The American Academy is among the preeminent institutions in Rome and is a leading American overseas research center for independent studies and advanced inquiry in the fine arts and humanities. Thakur, who will continue as associate professor and chair of CC’s Classics Department, joins the notable list of professors of classics and archaeology who have held the position, which was first established in 1923. As a recognized expert in Roman history, literature, and archaeology, he will teach a five-week course each summer with Rome serving as his classroom.
Appointed earlier this year after a national search, Thakur, who will serve a three-year term, begins at the Academy in June of 2021 with a group comprised of graduate students, high school Latin teachers, and some advanced undergraduates. The program takes participants to various locations around Rome and the local environs, and the itinerary includes such major sites as the Colosseum, Pantheon, and Imperial Fora, but also incorporates many others that appeal to specialists in the discipline. Participants will study the city of Rome from its origins through its medieval and renaissance phases.
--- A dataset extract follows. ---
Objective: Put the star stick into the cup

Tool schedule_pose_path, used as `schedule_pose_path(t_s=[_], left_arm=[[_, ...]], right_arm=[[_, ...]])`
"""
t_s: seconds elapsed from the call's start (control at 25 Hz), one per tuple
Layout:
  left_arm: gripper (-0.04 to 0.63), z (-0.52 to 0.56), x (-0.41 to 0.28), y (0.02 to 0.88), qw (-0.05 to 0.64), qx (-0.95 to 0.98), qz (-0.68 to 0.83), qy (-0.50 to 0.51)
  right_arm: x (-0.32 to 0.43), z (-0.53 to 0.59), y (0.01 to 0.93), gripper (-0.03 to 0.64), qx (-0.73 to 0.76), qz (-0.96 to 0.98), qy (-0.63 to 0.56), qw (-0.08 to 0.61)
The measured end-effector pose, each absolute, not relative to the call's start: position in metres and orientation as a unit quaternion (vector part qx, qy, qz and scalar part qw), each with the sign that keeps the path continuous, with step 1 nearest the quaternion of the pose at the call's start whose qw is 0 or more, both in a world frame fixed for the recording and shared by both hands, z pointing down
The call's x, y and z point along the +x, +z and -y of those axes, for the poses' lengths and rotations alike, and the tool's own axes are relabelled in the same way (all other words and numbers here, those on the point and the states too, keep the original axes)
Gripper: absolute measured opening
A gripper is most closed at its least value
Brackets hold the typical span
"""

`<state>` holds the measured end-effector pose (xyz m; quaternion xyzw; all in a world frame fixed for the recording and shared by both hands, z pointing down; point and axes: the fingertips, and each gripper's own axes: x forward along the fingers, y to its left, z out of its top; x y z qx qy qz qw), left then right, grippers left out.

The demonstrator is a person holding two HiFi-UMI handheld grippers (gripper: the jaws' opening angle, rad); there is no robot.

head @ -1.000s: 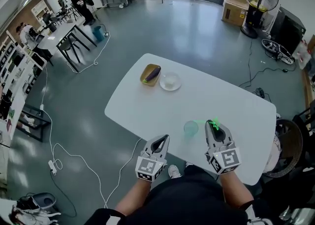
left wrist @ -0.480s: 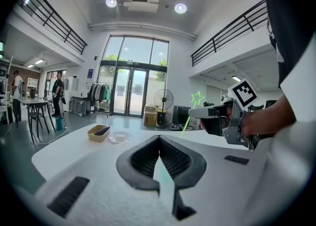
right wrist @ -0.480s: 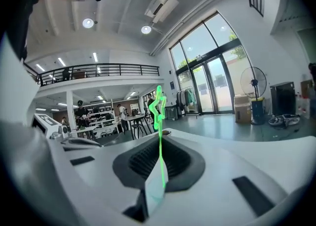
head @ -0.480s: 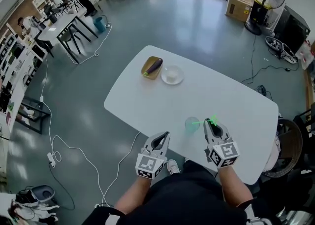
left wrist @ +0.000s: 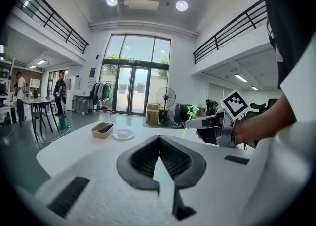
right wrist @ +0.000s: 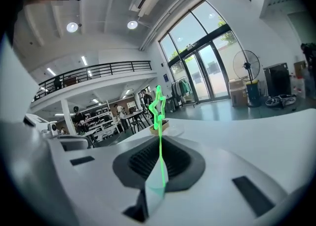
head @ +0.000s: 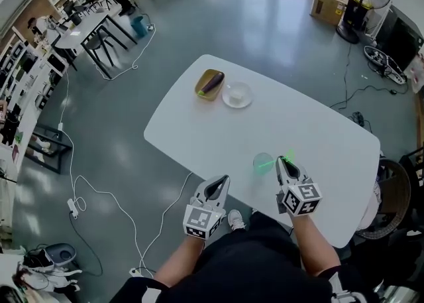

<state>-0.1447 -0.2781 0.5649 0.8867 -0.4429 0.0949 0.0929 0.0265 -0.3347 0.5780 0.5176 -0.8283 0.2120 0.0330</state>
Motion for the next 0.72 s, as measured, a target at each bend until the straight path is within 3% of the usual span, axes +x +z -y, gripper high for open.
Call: schedule_pose_path(t_s=[0.72], left_arm=[[0.012, 0.279, -0.155, 0.566, 0.087, 0.883, 0.451, 0.1]], right_arm=[[0.029, 0.343, 0.611, 0.023, 0.518, 0.813, 0.264, 0.028]])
“I am thrilled and honored to have been selected for this position. I look forward to introducing the archaeology of ancient Rome and the diverse history of its inhabitants to an audience of graduate students and precollegiate Latin teachers,” says Thakur. “What sets the American Academy program apart is the unparalleled access participants have to archaeological sites and museums, as well as the distinguished professors and museum staff who join the group on their excursions. Nothing compares to the access granted to members of the program — from climbing Trajan’s column to being given official permission to ‘jump the ropes’ and enter spaces normally inaccessible in the Roman forum. These are places visitors and tourists, and even most professionals in the field, can only look at from a distance.
“Being appointed director in the time of COVID has presented challenges,” he says. “Under normal circumstances I would have shadowed the outgoing director this past summer, but the program, like most activities, was canceled. Luckily, I know the city very well. I have already begun preparing the itinerary for next summer. I am especially eager to diversify the group by selecting students and teachers of classics from underrepresented groups.”
The 127-year-old American Academy offers a series of fellowships and other summer programs, but the Classical Summer School is the oldest. “It’s exciting to step into this role at this point in my career and have the opportunity to teach groups that I do not at CC, such as graduate students. The program has a venerable history and tradition, and I am especially pleased to be able to serve as director when it celebrates its centennial anniversary,” Thakur says.
Thakur himself is an alumnus of the Summer School program, having been a participant in 2006. In addition, Thakur has been a Fulbright Fellow (Greece, 2004-05), Watson Fellow (The Ohio State University, 2012) and Tytus Fellow (University of Cincinnati, 2013, 2015). He currently serves as the chair of the Committee on Diversity in the Profession for the Society for Classical Studies. Thakur joined the Colorado College Classics Department in 2008, and during his time at CC he has taught 14 courses aboard, including 11 in Italy.